• _ASSIGNMENT_: Return the data below exactly, stopping after the line with "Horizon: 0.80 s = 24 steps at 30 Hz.".

• _RECORDED DATA_:

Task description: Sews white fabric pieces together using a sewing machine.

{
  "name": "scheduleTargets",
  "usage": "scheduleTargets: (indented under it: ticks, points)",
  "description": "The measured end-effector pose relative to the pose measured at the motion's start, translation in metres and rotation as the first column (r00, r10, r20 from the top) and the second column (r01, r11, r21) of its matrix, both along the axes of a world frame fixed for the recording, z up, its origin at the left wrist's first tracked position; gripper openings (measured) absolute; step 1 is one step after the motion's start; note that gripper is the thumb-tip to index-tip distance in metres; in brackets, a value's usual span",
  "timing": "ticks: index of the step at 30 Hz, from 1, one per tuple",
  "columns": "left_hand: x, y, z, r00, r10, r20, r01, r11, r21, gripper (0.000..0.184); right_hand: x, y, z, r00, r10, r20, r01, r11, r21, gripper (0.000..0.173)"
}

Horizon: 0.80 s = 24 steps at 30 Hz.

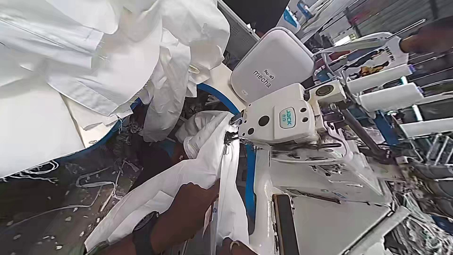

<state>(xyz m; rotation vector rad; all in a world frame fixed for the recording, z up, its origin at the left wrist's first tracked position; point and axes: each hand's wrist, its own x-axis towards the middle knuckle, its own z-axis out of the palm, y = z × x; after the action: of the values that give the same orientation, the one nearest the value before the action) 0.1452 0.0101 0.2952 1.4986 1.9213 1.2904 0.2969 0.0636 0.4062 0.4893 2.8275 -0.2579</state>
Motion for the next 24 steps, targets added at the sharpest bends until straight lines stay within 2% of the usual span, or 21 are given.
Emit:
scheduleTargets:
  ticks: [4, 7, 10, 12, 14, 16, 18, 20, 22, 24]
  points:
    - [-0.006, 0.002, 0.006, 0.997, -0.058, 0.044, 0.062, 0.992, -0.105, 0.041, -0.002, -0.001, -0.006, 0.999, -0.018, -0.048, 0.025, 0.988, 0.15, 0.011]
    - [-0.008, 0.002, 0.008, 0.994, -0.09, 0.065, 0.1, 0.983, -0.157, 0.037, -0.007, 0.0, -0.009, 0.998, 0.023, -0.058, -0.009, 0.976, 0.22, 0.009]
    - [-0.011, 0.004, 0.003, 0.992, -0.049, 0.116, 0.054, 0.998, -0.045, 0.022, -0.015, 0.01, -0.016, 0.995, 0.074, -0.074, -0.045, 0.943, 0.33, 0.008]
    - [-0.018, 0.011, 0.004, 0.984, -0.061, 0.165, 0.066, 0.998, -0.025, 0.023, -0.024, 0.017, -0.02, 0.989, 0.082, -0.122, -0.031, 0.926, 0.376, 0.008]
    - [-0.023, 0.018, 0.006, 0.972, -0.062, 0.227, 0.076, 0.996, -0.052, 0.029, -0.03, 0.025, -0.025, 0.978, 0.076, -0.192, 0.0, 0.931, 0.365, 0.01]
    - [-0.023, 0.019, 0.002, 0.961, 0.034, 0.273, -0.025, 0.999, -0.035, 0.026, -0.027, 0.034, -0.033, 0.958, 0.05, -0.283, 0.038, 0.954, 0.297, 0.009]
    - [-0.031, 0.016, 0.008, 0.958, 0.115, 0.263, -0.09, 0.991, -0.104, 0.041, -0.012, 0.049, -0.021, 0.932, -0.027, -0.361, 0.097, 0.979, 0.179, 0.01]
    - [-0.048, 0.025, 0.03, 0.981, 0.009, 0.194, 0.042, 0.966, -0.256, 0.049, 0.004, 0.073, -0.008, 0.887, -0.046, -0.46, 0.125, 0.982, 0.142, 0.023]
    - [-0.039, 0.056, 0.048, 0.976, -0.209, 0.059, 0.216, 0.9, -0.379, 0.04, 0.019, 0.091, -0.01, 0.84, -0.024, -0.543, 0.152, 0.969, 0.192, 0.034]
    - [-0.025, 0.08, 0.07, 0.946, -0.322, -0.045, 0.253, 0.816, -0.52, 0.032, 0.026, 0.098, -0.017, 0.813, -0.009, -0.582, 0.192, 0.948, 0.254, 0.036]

• _TASK OUTPUT_:
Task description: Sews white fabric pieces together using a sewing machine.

{
  "name": "scheduleTargets",
  "usage": "scheduleTargets: (indented under it: ticks, points)",
  "description": "The measured end-effector pose relative to the pose measured at the motion's start, translation in metres and rotation as the first column (r00, r10, r20 from the top) and the second column (r01, r11, r21) of its matrix, both along the axes of a world frame fixed for the recording, z up, its origin at the left wrist's first tracked position; gripper openings (measured) absolute; step 1 is one step after the motion's start; note that gripper is the thumb-tip to index-tip distance in metres; in brackets, a value's usual span",
  "timing": "ticks: index of the step at 30 Hz, from 1, one per tuple",
  "columns": "left_hand: x, y, z, r00, r10, r20, r01, r11, r21, gripper (0.000..0.184); right_hand: x, y, z, r00, r10, r20, r01, r11, r21, gripper (0.000..0.173)"
}

Horizon: 0.80 s = 24 steps at 30 Hz.

The exercise asks for nothing further.